Der Abend ist voll gepackt mit Bowie Klassikern wie "The Man Who Sold the World", "Love is Lost" und "Ashes to Ashes". Viele der Songs sind neu arrangiert und wirken unmittelbarer, emotionaler und melancholischer als wir sie kennen. "Change" und "It's No Game" sind die einzigen schnelleren Lieder. Vier neue Kompositionen, die außerhalb des Theaters noch nicht gespielt werden dürfen und erst im Januar veröffentlicht werden folgen der melancholischen Linie.
Doch Lazarus ist auch voller Ironie. Zum Beispiel wenn Newton im Gin-Koma auf dem Boden liegt und ein Chor von drei Frauen "This is not America" säuselt. In einer anderen Szene sticht eine dunkle Mephisto-Gestalt namens Valentine wie ein Psychopath Menschen ab, die haben, was er nicht hat: Liebe. Zuckersüß singt er, in einer Hand ein Schnappmesser, in der anderen einen Geburtstagsballon, "Valentine's Day" aus dem Album "The Next Day", ein unheimlicher Moment, der die Annahme unterstützt, der Song handele von einem Schulmassaker.
Ein gelungenes Gesamtkunstwerk
Ein kleines Mädchen, von dem wir später erfahren, dass es brutal vergewaltigt und zum Sterben zurück gelassen wurde und jetzt ein unerlöster Geist ist, kommt Newton zu Hilfe. Der Chor verspricht ihr, dass sie sterben darf, wenn sie ihm neue Hoffnung schenkt. Sie weiß alles über ihn und erzählt ihm seine Lebensgeschichte. Dann klebt sie aus Kreppband eine Rakete auf den Boden und legt ihn hinein. In einer großartigen, sehr abgespeckten Version von "Life on Mars" singt sie ihn in den Schlaf.
Am Ende erinnert sich Newton wieder seiner wahren Natur und das Mädchen fordert ihn auf sie zum Dank zu töten. Und als er sie dann letztendlich mit Valentines Messer ersticht, fließt Milch anstatt Blut aus ihr heraus.
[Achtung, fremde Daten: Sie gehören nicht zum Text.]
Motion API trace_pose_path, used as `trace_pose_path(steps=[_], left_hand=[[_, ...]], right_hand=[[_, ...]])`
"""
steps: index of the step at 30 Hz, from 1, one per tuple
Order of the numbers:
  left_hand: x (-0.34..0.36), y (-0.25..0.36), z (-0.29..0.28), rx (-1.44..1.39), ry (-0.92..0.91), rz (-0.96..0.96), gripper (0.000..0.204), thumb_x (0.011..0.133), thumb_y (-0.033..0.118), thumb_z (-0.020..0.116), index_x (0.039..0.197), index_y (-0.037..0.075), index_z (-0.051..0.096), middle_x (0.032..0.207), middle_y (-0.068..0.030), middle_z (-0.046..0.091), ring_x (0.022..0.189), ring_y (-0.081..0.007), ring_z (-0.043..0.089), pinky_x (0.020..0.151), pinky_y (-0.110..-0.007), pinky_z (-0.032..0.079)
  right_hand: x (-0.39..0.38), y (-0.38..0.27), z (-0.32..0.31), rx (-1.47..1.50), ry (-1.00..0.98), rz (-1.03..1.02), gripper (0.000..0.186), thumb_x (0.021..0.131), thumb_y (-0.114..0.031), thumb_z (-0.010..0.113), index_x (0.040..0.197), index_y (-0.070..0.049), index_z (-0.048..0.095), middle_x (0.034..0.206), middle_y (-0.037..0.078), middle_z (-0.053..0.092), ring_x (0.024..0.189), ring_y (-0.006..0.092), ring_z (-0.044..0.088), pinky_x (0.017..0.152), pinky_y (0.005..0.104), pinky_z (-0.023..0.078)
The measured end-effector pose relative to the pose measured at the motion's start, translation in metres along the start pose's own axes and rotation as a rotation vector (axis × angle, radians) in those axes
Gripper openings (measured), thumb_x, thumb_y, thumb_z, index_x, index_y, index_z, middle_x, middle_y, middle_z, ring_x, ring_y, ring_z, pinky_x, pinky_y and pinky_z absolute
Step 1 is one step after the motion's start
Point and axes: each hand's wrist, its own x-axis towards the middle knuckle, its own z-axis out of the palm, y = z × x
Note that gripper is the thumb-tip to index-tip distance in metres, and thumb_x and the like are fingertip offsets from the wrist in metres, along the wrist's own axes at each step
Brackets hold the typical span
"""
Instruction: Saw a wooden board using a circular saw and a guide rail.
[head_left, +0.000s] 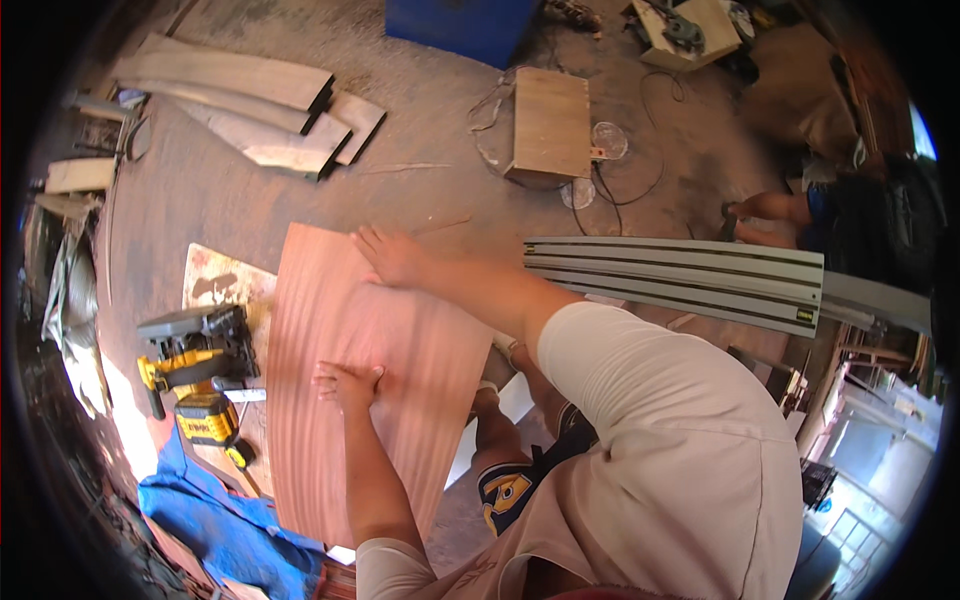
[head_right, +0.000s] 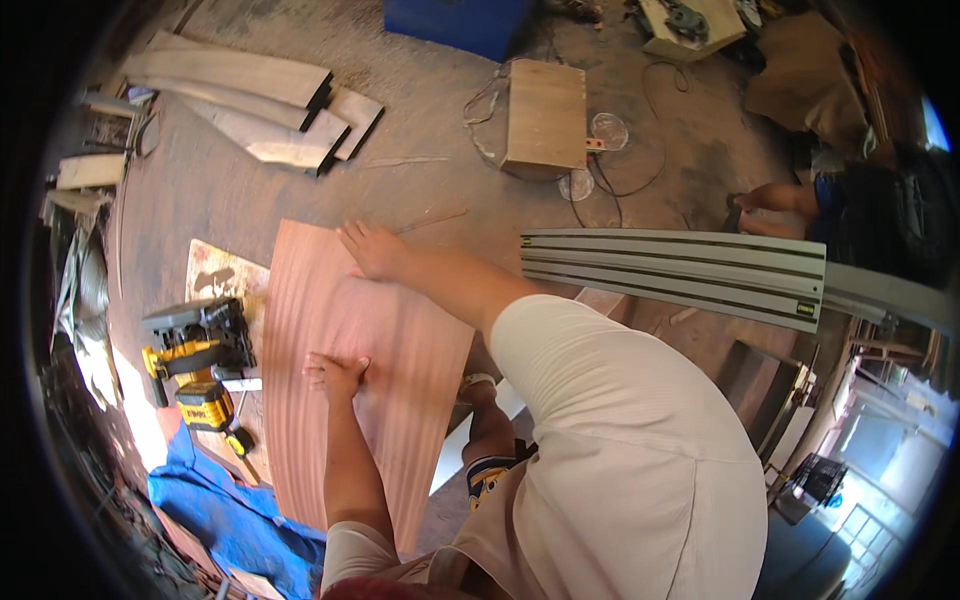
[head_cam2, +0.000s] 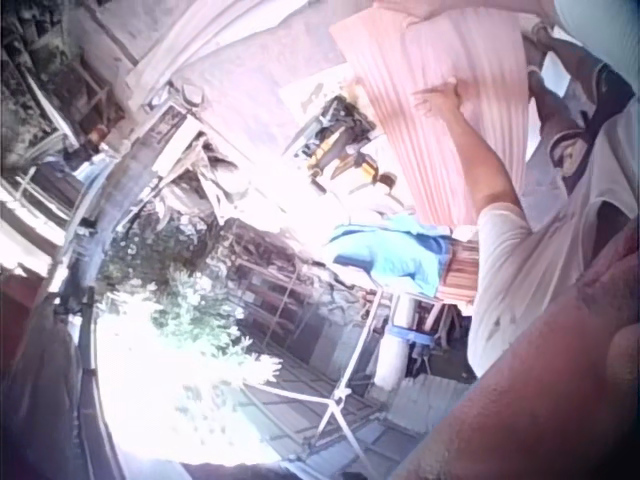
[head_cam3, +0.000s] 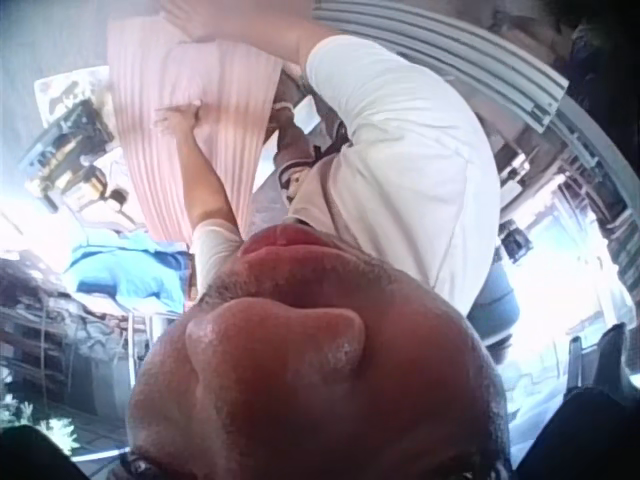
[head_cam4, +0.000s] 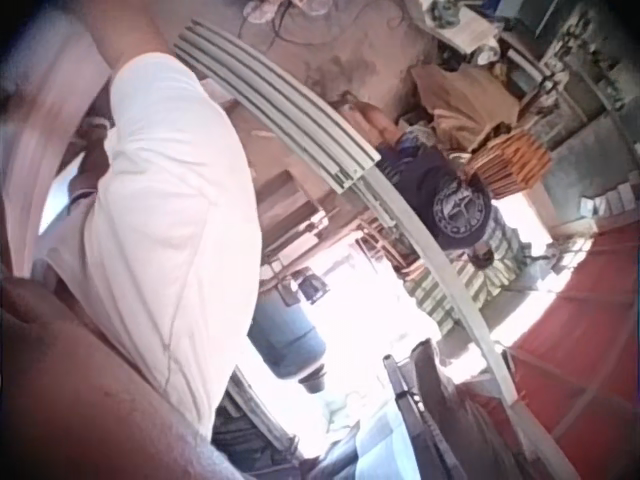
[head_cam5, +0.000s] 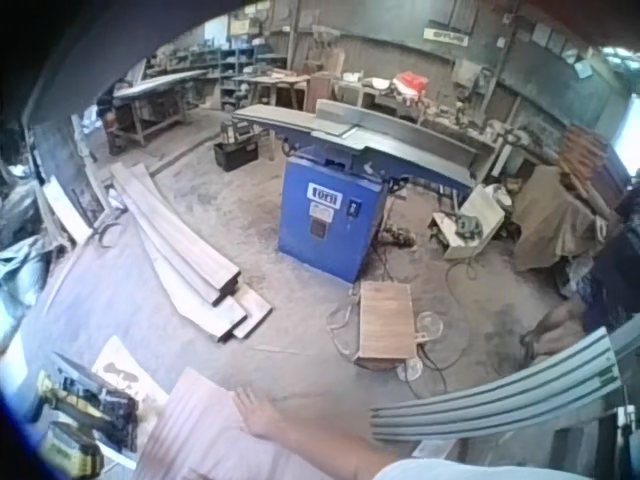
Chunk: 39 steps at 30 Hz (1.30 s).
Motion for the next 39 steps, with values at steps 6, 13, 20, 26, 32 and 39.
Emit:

Lazarus ist ein gelungenes Gesamtkunstwerk, das sein Publikum für zwei Stunden in den Bann zieht. Als hätte Newton dreißig Jahre lang in David Bowie geschlafen und sei nun erwacht und schaue auf sein Leben. Musik und Story verbinden sich zu einer mythischen David Lynch-haften Reise eines Mannes, der vergessen hat, wer er wirklich ist. Ohne durch Zwischenapplaus unterbrochen zu werden, wie es bei einem Konzert oder Musical üblich ist, entwickelt der Abend mit seinen 18 Schauspielern und Musikern eine hypnotische Faszination, die sich erst am Ende in einem explosionsartigen Applaus auflöst. Lazarus ist jetzt schon um drei Wochen verlängert worden.